* Work order: In the copy, keep every word of the data below and none of its pictures.

### Data

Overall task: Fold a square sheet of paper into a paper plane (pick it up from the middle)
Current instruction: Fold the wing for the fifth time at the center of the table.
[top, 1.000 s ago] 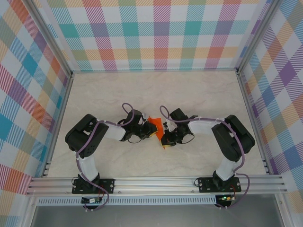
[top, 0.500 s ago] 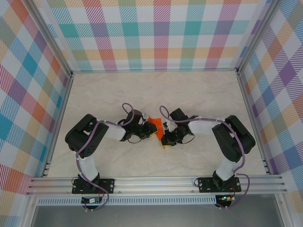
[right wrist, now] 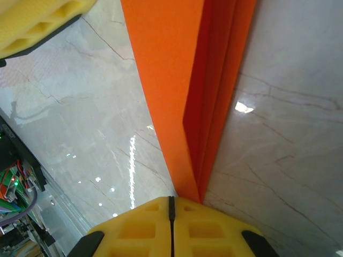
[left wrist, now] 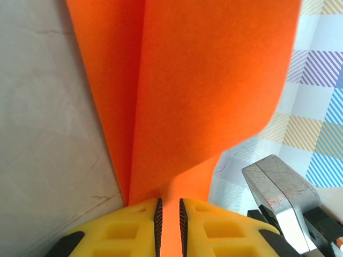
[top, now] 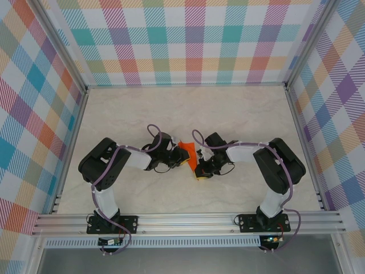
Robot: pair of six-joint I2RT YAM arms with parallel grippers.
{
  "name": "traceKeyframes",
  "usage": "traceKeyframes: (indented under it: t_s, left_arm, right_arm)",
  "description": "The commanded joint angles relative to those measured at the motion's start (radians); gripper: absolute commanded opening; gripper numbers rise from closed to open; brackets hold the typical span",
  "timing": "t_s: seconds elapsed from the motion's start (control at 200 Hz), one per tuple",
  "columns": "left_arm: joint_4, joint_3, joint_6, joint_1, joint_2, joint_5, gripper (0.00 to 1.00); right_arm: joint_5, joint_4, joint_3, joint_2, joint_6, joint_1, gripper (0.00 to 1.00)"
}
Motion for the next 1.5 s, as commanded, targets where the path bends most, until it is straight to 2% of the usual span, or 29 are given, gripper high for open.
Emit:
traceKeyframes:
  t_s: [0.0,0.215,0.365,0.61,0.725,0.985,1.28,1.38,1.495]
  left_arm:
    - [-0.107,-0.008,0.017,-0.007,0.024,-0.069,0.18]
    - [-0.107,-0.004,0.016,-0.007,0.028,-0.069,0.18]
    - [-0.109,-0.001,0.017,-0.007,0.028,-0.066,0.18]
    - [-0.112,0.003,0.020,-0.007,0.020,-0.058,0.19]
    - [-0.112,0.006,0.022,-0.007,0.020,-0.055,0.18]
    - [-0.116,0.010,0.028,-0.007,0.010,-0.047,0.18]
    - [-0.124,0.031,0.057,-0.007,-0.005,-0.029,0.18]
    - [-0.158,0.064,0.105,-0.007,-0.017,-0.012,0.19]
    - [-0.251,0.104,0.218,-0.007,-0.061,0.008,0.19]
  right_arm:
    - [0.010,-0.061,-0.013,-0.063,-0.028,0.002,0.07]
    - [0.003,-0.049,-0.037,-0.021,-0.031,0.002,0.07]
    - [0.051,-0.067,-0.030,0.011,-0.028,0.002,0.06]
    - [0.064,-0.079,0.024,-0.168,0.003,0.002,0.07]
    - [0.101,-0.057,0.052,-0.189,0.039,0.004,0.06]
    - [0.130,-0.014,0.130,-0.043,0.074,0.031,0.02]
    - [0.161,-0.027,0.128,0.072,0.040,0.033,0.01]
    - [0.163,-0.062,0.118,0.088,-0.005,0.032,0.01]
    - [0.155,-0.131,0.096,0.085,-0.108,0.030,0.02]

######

* Result:
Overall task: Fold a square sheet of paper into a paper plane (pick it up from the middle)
Current instruction: Fold the wing for the fifth time at the center of the table.
[top, 1.000 s ago] 
[top, 0.500 s ago] 
[right wrist, now] 
[left wrist, now] 
[top, now] 
Robot: pair of six-joint I2RT YAM arms with parallel grippers.
{
  "name": "traceKeyframes",
  "usage": "traceKeyframes: (indented under it: t_s, left_arm, right_arm)",
  "description": "The commanded joint angles relative to those measured at the motion's start (radians); gripper: absolute commanded opening; gripper numbers rise from closed to open; brackets hold the typical span",
  "timing": "t_s: seconds elapsed from the motion's start (control at 200 Hz), one per tuple",
  "columns": "left_arm: joint_4, joint_3, joint_6, joint_1, joint_2, joint_5, gripper (0.00 to 1.00); right_arm: joint_5, joint_4, joint_3, joint_2, joint_6, joint_1, gripper (0.00 to 1.00)"
}
Motion for the next 1.5 s, as commanded, targets where the path bends most, until it is straight to 2% of the usual span, or 29 are given, gripper high for open.
Emit:
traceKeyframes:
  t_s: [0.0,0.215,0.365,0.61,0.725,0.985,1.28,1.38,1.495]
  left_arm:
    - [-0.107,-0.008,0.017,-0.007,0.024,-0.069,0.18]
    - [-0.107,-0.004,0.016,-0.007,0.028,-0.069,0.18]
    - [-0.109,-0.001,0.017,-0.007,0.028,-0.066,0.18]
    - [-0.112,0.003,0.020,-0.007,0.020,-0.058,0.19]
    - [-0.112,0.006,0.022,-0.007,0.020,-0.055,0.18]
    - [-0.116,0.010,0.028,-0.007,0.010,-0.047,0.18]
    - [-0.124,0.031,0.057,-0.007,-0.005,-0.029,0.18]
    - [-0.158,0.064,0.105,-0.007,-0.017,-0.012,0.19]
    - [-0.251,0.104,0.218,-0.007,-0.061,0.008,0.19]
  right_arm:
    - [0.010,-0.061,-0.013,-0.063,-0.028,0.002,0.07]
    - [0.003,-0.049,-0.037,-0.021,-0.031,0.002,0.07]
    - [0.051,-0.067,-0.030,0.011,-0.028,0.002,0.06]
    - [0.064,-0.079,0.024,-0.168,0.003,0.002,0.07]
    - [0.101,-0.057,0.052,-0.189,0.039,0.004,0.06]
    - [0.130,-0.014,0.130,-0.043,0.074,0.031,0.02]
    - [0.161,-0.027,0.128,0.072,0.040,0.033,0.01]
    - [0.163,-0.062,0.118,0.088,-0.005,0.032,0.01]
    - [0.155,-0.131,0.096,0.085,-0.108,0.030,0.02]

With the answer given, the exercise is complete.